Oggi Zuleika lavora alla TASIS e ha tanti progetti per la testa. Curare il suo blog Z-Travel raccontando i suoi viaggi di persona con disabilità, ma anche la sua quotidianità, i suoi alti e bassi. Vuole prendere la patente, per ora si affida al servizio TI trasporto che l’accompagna e va a prendere al lavoro. A settembre andrà in Grecia per imparare a fare immersioni. Ma l’apparenza non deve ingannare chi le braccia e le gambe le ha: «credo che le persone non riescano a comprendere l’impegno, lo sforzo che ogni giorno facciamo per prenderci cura di noi, vestirci, uscire, fare le cose più semplici. La mattina quando mi sveglio senza le protesi per prima cosa salto sulla mia carrozzina, vado in bagno, grazie a delle maniglie mi sollevo e mi siedo su una sedia nella doccia. Non sono gesti comodi e prendono tanto tempo, ma impari a farci l’abitudine e alla fine diventa naturale come respirare».

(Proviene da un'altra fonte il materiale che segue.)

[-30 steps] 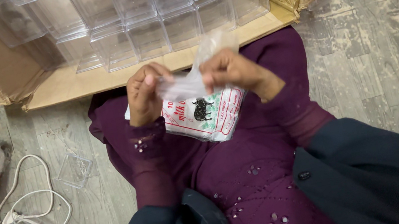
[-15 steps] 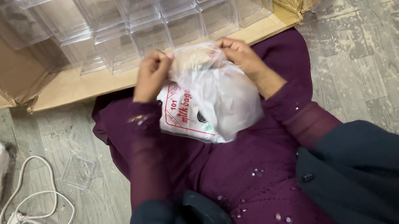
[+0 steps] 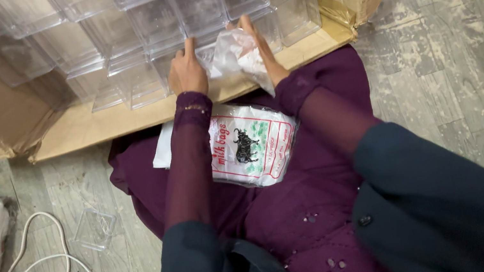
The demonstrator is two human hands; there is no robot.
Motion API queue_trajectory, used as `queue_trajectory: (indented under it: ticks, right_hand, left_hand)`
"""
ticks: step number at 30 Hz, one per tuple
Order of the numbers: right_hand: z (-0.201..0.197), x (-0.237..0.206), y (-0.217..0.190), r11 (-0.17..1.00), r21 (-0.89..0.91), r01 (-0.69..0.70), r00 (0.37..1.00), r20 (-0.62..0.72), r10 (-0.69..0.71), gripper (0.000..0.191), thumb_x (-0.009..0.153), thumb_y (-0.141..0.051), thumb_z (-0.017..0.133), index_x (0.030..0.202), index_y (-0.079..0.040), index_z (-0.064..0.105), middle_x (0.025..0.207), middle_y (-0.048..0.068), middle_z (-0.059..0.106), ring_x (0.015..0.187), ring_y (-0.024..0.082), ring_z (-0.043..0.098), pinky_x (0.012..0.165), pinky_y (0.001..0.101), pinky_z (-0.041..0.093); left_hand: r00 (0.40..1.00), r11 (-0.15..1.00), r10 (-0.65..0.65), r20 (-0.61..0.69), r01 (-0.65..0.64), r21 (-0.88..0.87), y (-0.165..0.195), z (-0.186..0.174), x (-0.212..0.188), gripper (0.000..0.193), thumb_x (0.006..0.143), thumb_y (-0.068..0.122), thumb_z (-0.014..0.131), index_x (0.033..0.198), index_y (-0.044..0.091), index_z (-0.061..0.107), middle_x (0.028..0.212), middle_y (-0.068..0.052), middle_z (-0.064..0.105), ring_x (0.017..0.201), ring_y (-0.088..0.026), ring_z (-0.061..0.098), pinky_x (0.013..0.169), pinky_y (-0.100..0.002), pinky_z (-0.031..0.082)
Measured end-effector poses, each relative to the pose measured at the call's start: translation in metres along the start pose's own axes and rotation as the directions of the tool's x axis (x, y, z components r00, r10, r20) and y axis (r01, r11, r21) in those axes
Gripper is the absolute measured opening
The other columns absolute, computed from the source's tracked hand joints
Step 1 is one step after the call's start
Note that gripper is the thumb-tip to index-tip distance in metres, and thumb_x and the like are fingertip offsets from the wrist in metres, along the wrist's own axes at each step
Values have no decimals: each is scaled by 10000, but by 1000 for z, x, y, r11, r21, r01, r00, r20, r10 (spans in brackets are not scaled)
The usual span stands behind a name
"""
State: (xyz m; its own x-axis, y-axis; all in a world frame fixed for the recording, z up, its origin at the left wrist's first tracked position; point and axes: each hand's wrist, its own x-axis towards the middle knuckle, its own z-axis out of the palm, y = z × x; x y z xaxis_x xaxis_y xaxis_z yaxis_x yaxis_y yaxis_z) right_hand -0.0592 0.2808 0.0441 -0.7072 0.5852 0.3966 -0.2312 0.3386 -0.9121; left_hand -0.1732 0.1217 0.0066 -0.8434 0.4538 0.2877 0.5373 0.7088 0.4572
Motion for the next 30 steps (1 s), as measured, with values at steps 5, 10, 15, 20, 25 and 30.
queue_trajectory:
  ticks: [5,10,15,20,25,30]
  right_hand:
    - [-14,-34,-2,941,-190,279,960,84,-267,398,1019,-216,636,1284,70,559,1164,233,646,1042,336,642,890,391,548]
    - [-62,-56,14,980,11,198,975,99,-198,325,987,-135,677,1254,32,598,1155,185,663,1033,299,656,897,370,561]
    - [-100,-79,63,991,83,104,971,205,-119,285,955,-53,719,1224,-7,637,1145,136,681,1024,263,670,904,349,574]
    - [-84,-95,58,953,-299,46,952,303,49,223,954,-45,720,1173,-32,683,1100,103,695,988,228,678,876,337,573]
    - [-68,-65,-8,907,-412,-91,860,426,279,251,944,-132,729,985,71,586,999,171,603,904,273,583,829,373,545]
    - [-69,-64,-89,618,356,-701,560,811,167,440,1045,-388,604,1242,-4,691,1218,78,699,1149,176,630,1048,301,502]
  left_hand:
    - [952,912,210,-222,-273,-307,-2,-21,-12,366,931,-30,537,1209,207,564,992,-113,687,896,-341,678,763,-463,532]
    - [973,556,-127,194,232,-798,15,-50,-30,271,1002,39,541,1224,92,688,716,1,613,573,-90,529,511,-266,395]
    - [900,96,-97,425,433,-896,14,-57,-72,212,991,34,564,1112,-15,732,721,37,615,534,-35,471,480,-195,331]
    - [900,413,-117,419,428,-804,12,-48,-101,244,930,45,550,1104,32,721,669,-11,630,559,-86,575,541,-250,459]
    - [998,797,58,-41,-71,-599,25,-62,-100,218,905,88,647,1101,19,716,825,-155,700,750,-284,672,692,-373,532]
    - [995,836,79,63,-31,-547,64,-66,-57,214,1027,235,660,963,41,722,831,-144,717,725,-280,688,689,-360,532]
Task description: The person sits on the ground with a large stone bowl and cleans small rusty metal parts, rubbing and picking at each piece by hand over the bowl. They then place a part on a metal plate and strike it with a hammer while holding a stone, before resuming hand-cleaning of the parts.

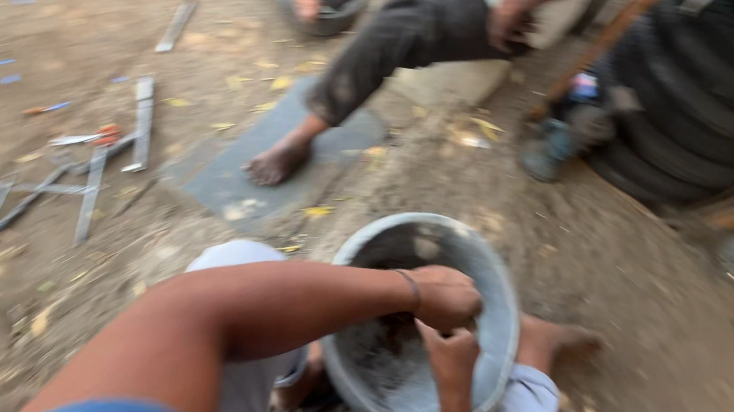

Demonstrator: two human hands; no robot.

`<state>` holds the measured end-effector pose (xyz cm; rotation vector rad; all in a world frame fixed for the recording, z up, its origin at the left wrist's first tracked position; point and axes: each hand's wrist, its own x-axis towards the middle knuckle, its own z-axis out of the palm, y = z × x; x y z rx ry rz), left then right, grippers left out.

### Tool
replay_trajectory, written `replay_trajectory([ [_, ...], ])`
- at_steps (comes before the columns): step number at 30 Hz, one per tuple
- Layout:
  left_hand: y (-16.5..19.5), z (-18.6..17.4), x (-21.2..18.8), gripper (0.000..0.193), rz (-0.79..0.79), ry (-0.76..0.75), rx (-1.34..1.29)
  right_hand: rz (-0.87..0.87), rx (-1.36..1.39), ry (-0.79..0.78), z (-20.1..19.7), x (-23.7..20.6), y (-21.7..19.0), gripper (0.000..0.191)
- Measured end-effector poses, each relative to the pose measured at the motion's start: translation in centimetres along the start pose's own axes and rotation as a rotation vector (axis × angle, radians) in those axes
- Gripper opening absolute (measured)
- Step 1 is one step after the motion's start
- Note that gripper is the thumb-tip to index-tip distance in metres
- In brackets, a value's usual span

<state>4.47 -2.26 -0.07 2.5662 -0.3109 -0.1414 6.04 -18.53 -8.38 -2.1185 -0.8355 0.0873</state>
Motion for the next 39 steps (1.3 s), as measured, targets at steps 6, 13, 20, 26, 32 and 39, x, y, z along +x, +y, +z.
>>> replay_trajectory([
  [6, -4.3, 0.2, -0.1, 0.018, -0.213, 0.012, 0.006, 0.437, 0.444, -0.032, -1.6, 0.7, -1.9, 0.051],
  [13, -7.1, 4.3, -1.4, 0.044, -0.165, -0.363, 0.118, 0.331, 0.416, 0.062, -3.2, 1.2, -4.1, 0.066],
  [20, -2.3, -2.8, -0.6, 0.045, -0.325, -0.126, -0.229, 0.197, 0.230, 0.095, -4.0, 1.0, -7.5, 0.075],
  [26, 0.3, -3.8, -2.6, 0.038, -0.273, 0.013, -0.168, 0.084, 0.210, 0.168, -3.2, 0.6, -9.6, 0.072],
  [32, -1.5, -2.4, -1.8, 0.035, -0.323, -0.084, -0.419, 0.139, 0.222, 0.166, -3.5, 1.0, -9.3, 0.071],
  [39, -0.4, -4.5, -3.1, 0.026, -0.123, 0.058, -0.020, 0.118, 0.157, 0.161, -3.3, 1.3, -8.9, 0.070],
])
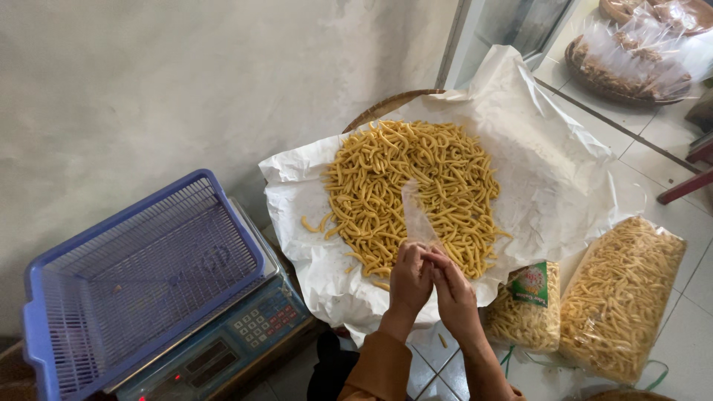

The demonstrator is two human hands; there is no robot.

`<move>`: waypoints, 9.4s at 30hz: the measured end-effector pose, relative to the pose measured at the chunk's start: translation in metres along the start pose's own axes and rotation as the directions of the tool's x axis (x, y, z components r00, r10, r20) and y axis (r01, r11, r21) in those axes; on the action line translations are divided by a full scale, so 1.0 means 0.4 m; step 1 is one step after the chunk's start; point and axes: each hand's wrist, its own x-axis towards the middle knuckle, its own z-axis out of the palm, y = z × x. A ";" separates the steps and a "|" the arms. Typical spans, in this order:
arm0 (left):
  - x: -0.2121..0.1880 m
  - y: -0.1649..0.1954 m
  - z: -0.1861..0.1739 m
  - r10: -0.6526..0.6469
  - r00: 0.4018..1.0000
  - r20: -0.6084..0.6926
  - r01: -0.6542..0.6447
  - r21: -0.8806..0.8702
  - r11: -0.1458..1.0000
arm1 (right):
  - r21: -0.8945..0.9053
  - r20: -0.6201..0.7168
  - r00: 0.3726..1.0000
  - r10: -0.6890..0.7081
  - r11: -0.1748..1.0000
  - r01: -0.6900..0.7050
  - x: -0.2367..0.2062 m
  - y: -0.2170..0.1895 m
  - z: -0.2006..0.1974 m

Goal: The person sits on the floor and fills clear plastic bags with yellow corn snack sticks from a large pile on paper, weighs each filled bag on a digital scale, seals the bags, and places the finished bags on a woven tray.

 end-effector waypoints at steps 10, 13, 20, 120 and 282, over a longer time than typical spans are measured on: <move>-0.055 0.101 0.020 0.390 0.909 0.149 -0.409 0.130 0.903 | 0.779 0.026 0.928 0.372 0.574 -0.252 0.132 0.091 -0.056; -0.078 0.107 0.026 0.506 0.831 0.233 -0.539 0.107 0.836 | 0.783 -0.018 0.914 0.406 0.574 -0.239 0.174 0.097 -0.087; -0.123 0.123 0.043 0.590 0.731 0.343 -0.635 0.023 0.772 | 0.762 -0.192 0.893 0.407 0.635 -0.125 0.188 0.174 -0.180; 0.100 -0.201 -0.144 -0.734 0.672 0.099 -0.072 -0.978 -0.198 | 0.401 0.037 0.827 0.560 0.750 -0.526 0.420 0.330 0.039; 0.116 -0.181 -0.070 -0.762 0.633 0.136 -0.104 -0.961 -0.258 | 0.797 0.081 0.950 0.301 0.553 -0.243 0.498 0.089 -0.087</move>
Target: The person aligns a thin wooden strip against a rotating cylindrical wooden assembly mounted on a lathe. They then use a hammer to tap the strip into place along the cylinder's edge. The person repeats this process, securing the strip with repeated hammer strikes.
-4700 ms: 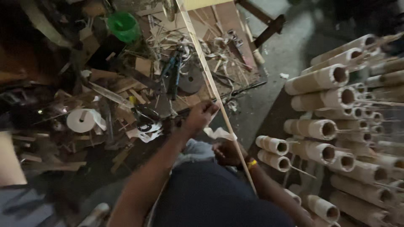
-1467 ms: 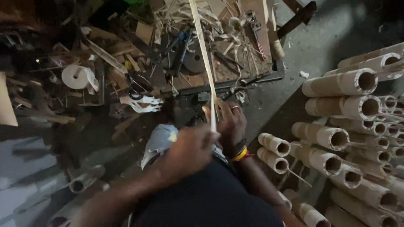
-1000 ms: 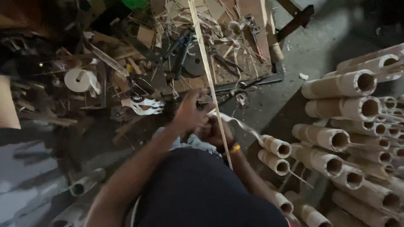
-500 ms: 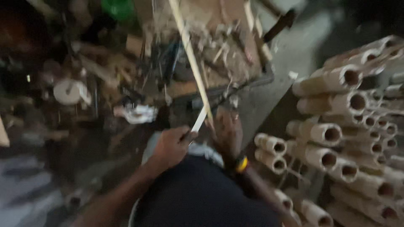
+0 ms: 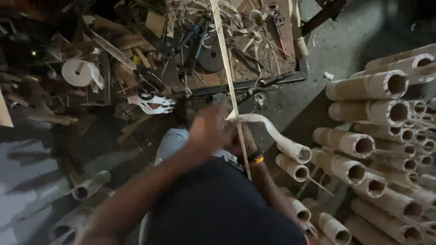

Tra i tanti sentieri che Zuleika ha percorso, uno è quello di accettazione: «Ci sono momenti in cui vorrei camminare o ballare sulla sabbia, alzarmi e correre via, ma so che non posso. Dicono che perdere un arto sia come perdere un bambino. Non riesci mai a superare la perdita e c’è una parte di te che, di quando in quando, vuole piangere e portare il lutto. Così permetto a me stessa di farlo e non combatto questi sentimenti ma li accolgo».

E alla fine anche l’India le ha lasciato qualcosa, le ha ricordato l’importanza «di abbracciare l’unicità che c’è in ciascuno di noi, dobbiamo fare di tutto per risplendere e distinguerci per ciò che siamo. Ed è ciò che ho in mente di fare».